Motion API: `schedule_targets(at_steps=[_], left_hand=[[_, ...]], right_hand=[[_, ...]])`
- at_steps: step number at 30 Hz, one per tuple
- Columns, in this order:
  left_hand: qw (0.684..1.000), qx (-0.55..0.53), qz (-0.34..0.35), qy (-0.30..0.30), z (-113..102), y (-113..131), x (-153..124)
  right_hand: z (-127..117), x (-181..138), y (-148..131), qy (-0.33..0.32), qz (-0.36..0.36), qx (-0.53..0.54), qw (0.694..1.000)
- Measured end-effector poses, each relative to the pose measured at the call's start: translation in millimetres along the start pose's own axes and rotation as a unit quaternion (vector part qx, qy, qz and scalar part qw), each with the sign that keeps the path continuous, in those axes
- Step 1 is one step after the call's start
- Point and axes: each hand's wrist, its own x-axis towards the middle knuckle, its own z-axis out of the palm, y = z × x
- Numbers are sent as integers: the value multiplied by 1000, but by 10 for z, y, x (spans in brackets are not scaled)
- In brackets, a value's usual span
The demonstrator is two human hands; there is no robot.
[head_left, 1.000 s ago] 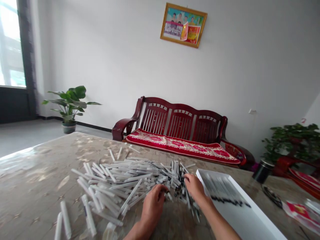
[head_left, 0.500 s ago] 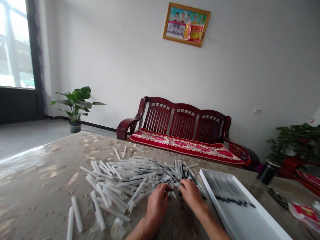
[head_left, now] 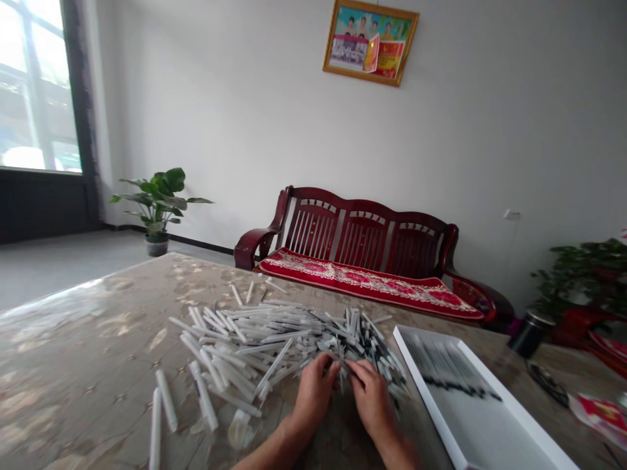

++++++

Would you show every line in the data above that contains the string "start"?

- Measured end-effector poses, each relative to the pose measured at the call's start: translation in millimetres along the start pose's own axes and rotation as a unit quaternion (vector part qx, qy, qz and scalar part qw), each with the sign that keeps the path continuous, in those axes
- Step 1 is one step after the call's start

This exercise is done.